Working data:

[Start of Attachment]

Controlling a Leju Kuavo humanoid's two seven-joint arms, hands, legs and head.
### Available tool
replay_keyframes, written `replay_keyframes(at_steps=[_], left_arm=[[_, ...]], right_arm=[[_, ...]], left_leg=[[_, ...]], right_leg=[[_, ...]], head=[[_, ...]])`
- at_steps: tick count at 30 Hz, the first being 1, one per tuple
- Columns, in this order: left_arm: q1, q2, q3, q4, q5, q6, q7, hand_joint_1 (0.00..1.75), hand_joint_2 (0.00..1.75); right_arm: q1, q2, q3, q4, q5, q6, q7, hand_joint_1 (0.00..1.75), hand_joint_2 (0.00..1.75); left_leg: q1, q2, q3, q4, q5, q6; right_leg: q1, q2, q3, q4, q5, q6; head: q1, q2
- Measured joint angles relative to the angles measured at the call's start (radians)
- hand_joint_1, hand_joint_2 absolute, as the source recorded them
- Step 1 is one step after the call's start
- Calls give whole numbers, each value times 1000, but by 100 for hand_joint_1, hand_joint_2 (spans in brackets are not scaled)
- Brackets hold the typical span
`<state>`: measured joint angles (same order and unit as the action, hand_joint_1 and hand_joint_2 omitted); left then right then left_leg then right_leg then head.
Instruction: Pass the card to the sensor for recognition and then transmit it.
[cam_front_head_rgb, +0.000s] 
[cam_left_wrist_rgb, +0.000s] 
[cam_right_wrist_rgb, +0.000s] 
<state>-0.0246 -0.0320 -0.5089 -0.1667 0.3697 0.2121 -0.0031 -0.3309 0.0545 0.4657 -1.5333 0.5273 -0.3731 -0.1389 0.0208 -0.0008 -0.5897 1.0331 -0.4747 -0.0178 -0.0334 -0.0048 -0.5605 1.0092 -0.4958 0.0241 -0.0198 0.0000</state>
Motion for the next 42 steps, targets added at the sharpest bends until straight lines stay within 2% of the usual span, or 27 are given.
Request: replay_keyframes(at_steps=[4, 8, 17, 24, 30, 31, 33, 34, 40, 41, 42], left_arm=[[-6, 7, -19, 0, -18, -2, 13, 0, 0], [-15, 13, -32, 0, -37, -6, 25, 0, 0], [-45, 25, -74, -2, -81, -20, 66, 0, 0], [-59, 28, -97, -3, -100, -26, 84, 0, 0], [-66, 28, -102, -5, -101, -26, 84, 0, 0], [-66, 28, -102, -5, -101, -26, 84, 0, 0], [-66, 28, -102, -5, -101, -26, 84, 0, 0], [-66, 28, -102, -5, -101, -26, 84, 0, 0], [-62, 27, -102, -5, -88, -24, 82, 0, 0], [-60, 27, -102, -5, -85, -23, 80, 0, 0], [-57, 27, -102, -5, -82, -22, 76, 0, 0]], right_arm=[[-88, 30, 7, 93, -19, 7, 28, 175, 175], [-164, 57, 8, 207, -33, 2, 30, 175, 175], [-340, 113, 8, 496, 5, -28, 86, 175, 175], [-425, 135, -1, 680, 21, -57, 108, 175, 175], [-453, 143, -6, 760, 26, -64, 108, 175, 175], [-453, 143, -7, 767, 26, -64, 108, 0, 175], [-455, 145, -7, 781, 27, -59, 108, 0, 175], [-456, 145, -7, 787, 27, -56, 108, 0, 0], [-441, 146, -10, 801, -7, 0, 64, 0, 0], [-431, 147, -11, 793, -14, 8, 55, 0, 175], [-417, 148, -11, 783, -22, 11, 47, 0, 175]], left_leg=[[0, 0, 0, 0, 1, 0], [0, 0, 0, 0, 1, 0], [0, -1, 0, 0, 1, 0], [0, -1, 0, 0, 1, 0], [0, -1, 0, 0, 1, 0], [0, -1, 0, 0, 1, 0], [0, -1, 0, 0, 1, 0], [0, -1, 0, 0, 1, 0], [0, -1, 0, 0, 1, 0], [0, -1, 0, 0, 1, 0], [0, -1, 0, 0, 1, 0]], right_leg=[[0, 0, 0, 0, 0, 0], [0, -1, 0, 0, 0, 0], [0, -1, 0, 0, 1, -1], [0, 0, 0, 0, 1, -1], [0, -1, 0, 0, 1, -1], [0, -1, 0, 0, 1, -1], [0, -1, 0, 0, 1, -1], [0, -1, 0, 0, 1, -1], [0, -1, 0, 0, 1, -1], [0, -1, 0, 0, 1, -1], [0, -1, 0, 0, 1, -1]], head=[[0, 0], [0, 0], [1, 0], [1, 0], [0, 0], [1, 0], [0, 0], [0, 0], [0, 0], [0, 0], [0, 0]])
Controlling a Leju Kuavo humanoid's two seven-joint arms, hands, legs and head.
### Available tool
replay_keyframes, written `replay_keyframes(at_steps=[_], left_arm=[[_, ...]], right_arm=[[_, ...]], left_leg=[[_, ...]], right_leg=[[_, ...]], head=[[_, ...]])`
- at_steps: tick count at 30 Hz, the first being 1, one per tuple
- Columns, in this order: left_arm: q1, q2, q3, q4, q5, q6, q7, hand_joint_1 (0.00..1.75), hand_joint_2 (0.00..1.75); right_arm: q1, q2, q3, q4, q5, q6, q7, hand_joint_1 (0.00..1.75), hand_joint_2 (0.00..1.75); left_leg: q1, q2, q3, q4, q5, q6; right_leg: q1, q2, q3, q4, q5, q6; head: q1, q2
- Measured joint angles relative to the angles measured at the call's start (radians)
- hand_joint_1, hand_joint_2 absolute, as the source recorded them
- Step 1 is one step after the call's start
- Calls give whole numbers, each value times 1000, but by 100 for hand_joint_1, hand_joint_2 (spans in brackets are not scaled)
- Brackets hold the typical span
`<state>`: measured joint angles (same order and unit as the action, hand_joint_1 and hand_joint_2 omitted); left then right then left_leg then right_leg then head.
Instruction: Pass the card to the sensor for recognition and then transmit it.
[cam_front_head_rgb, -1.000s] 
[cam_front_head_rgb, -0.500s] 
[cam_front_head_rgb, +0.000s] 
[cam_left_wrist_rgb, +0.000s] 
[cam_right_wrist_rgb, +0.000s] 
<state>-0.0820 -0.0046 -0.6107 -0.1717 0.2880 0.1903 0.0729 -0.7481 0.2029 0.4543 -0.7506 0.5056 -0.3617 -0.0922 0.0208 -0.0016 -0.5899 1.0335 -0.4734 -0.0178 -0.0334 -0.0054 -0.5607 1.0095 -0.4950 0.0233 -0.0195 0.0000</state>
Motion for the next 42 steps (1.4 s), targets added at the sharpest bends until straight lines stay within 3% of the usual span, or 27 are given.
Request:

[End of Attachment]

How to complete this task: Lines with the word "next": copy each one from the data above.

Answer to this task:
Motion for the next 42 steps, targets added at the sharpest bends until straight lines stay within 2% of the usual span, or 27 are given.
Motion for the next 42 steps (1.4 s), targets added at the sharpest bends until straight lines stay within 3% of the usual span, or 27 are given.

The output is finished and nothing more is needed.